GO Scholar Mitch Gibbs is in his final year (and final stages) of his PhD in Marine Biology at the University of Sydney.  His work involves looking at the inter-generational effects of climate change. Mitch is a talented young man with a bright future that just a few months ago was on very shaky ground.

“My family is from Kempsey on the NSW north coast, part of the Dunghutti nation,” Mitch explains. “After school I moved to Sydney to study forensic science at the University of Western Sydney.  I then did my Honours year and began my PhD, before moving to USyd to continue it.”

“While I was studying, Dad was diagnosed with cancer, and I was driving up and back to Kempsey every couple of weeks to see him.  I felt terrible being in Sydney away from family, and he felt terrible with me not being in Sydney working towards my goal,” he says. “I’m the first in my family to go to uni, and it’s of huge importance to him that I finish what I’ve started.”

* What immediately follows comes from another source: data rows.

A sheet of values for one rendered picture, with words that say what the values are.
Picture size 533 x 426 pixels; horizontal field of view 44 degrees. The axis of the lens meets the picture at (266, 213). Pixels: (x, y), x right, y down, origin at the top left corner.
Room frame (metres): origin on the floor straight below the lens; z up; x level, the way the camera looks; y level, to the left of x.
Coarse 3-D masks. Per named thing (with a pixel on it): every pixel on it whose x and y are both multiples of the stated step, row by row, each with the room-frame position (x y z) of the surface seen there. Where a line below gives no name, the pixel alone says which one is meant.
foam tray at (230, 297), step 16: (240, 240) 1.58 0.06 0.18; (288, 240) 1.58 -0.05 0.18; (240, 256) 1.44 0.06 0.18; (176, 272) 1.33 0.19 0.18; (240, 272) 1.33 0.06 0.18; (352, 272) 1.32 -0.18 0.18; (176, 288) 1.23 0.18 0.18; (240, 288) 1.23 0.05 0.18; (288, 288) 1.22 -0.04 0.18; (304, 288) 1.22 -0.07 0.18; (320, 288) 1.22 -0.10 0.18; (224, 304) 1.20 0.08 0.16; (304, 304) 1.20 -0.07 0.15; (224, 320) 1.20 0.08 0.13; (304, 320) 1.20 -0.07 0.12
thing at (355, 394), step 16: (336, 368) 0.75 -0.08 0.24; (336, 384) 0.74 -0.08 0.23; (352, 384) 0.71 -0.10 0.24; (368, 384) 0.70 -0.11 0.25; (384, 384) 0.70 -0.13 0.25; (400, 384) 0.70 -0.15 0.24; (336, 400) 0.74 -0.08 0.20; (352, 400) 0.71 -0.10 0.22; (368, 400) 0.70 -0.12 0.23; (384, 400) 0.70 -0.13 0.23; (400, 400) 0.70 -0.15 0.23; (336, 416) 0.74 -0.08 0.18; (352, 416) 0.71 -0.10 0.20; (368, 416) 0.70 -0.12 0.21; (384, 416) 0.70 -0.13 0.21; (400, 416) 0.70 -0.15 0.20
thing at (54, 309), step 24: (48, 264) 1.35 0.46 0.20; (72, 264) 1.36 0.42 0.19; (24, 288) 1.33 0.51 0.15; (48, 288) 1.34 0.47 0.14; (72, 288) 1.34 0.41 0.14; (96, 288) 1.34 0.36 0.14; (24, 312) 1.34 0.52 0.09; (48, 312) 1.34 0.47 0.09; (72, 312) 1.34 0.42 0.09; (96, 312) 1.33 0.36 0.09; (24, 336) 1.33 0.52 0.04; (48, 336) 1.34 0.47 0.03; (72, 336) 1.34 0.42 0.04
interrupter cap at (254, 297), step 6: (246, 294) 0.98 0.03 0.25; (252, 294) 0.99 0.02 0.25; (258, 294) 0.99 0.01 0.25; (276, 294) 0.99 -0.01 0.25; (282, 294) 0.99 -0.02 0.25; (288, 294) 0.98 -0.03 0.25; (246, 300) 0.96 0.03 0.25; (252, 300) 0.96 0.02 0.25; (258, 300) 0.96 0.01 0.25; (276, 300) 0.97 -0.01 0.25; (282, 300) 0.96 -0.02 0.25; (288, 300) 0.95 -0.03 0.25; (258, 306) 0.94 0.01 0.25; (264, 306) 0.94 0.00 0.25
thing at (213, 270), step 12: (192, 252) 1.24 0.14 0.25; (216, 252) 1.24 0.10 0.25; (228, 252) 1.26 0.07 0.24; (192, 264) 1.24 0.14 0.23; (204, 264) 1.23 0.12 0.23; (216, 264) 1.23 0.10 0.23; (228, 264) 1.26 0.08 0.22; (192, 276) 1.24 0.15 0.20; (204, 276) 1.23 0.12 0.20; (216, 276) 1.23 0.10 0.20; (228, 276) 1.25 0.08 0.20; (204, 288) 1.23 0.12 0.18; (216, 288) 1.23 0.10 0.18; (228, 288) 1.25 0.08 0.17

Adding to the family’s stress, the Gibbs family home on 100 acres outside Kempsey was destroyed in the bush fires last summer.  Straight away, life became even more difficult.  “I was trying to study, help Dad and help clear the land so we could rebuild.  It was all happening at once.”

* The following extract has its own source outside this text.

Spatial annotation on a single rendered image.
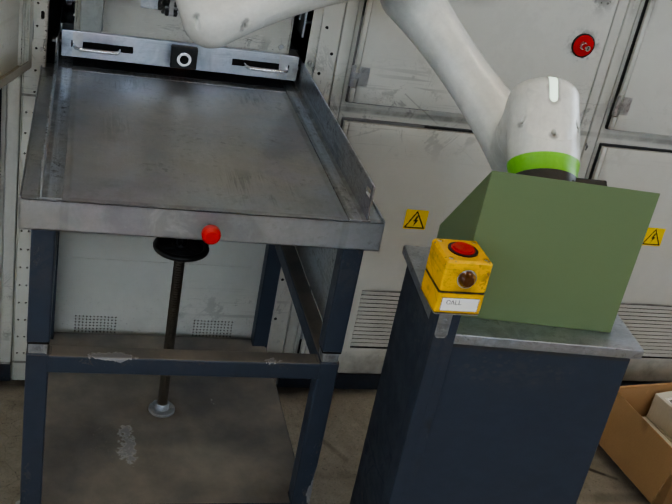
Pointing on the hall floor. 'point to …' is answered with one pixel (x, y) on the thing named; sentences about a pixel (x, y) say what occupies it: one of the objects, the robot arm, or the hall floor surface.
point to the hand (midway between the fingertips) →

29-year-old Mitch was also working part-time in the USyd Deputy Vice-Chancellor’s office developing indigenous curriculum, but COVID-19 put an end to that work.  At a financial and emotional crossroads, he applied for and was granted a special GO Foundation scholarship, which he says has been lifechanging. “Without it I wouldn’t have been able to finish my PhD, because I would have had to get a job,” says Mitch. “Also, I wouldn’t have been able to go home and see Dad without this support.  All these things that are so important to me, the GO scholarship has allowed me to do. It’s amazing.”